→ Assignment
Restate every line of the material that follows, word for word.

[Given entries]

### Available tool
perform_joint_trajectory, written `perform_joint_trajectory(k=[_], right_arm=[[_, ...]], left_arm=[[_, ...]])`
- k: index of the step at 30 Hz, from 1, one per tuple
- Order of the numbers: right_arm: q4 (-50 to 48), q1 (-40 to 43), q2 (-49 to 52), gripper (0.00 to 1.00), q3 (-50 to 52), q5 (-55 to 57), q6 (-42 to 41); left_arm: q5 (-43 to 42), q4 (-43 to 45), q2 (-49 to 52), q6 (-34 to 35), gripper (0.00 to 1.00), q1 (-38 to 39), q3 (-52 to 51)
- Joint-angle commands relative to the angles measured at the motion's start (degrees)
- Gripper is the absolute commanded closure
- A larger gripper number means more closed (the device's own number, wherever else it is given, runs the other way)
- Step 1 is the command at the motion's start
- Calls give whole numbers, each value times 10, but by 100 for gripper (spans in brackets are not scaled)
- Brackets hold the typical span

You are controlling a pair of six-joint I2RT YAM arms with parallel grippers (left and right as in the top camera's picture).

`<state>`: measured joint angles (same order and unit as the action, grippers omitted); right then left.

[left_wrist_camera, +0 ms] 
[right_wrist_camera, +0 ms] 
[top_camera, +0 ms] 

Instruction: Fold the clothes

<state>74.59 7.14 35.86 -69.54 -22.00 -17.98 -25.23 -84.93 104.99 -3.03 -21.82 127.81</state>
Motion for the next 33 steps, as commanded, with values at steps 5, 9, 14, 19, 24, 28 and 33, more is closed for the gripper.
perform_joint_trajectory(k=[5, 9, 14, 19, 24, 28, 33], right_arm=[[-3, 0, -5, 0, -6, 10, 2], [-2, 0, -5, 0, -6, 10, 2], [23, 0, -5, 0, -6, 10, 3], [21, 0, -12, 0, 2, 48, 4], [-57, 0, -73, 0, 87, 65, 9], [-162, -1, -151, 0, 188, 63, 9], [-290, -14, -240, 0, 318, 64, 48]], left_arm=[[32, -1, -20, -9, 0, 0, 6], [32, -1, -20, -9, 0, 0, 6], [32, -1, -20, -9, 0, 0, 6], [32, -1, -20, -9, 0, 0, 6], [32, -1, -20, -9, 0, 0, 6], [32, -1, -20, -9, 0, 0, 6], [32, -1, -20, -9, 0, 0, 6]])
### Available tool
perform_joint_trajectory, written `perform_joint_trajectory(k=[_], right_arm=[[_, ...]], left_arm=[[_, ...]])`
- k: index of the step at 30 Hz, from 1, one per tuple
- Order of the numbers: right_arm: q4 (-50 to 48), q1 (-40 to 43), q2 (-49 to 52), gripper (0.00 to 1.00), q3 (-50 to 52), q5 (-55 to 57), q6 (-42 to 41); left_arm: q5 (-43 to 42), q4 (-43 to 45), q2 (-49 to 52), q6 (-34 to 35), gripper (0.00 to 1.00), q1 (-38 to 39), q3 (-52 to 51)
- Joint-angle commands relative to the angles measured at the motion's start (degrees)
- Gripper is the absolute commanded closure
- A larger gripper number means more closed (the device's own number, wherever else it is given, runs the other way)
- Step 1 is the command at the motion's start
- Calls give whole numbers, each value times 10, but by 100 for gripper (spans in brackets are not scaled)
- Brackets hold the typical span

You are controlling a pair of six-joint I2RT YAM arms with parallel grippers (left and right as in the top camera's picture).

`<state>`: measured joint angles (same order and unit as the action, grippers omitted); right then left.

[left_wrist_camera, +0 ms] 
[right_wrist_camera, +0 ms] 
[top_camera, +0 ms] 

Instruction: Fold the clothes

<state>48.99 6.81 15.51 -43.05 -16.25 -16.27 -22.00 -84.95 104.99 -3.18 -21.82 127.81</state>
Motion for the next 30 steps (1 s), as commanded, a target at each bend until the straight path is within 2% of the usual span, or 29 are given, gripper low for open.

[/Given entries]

→ Answer to this exercise
### Available tool
perform_joint_trajectory, written `perform_joint_trajectory(k=[_], right_arm=[[_, ...]], left_arm=[[_, ...]])`
- k: index of the step at 30 Hz, from 1, one per tuple
- Order of the numbers: right_arm: q4 (-50 to 48), q1 (-40 to 43), q2 (-49 to 52), gripper (0.00 to 1.00), q3 (-50 to 52), q5 (-55 to 57), q6 (-42 to 41); left_arm: q5 (-43 to 42), q4 (-43 to 45), q2 (-49 to 52), q6 (-34 to 35), gripper (0.00 to 1.00), q1 (-38 to 39), q3 (-52 to 51)
- Joint-angle commands relative to the angles measured at the motion's start (degrees)
- Gripper is the absolute commanded closure
- A larger gripper number means more closed (the device's own number, wherever else it is given, runs the other way)
- Step 1 is the command at the motion's start
- Calls give whole numbers, each value times 10, but by 100 for gripper (spans in brackets are not scaled)
- Brackets hold the typical span

You are controlling a pair of six-joint I2RT YAM arms with parallel grippers (left and right as in the top camera's picture).

`<state>`: measured joint angles (same order and unit as the action, grippers omitted); right then left.

[left_wrist_camera, +0 ms] 
[right_wrist_camera, +0 ms] 
[top_camera, +0 ms] 

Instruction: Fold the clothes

<state>74.59 7.14 35.86 -69.54 -22.00 -17.98 -25.23 -84.93 104.99 -3.03 -21.82 127.81</state>
Motion for the next 33 steps, as commanded, with values at steps 5, 9, 14, 19, 24, 28 and 33, more is closed for the gripper.
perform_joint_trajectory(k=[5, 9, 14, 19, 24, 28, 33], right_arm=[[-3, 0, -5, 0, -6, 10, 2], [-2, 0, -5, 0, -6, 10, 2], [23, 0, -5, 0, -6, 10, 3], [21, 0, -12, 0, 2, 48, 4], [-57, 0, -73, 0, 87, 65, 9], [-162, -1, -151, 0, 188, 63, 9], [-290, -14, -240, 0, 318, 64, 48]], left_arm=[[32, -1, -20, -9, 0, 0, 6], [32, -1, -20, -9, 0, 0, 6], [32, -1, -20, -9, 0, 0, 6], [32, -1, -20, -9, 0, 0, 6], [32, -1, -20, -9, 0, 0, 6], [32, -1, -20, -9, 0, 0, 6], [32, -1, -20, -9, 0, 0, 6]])
### Available tool
perform_joint_trajectory, written `perform_joint_trajectory(k=[_], right_arm=[[_, ...]], left_arm=[[_, ...]])`
- k: index of the step at 30 Hz, from 1, one per tuple
- Order of the numbers: right_arm: q4 (-50 to 48), q1 (-40 to 43), q2 (-49 to 52), gripper (0.00 to 1.00), q3 (-50 to 52), q5 (-55 to 57), q6 (-42 to 41); left_arm: q5 (-43 to 42), q4 (-43 to 45), q2 (-49 to 52), q6 (-34 to 35), gripper (0.00 to 1.00), q1 (-38 to 39), q3 (-52 to 51)
- Joint-angle commands relative to the angles measured at the motion's start (degrees)
- Gripper is the absolute commanded closure
- A larger gripper number means more closed (the device's own number, wherever else it is given, runs the other way)
- Step 1 is the command at the motion's start
- Calls give whole numbers, each value times 10, but by 100 for gripper (spans in brackets are not scaled)
- Brackets hold the typical span

You are controlling a pair of six-joint I2RT YAM arms with parallel grippers (left and right as in the top camera's picture).

`<state>`: measured joint angles (same order and unit as the action, grippers omitted); right then left.

[left_wrist_camera, +0 ms] 
[right_wrist_camera, +0 ms] 
[top_camera, +0 ms] 

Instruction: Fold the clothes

<state>48.99 6.81 15.51 -43.05 -16.25 -16.27 -22.00 -84.95 104.99 -3.18 -21.82 127.81</state>
Motion for the next 30 steps (1 s), as commanded, a target at each bend until the straight path is within 2% of the usual span, or 29 are given, gripper low for open.

Nothing more is required for this exercise.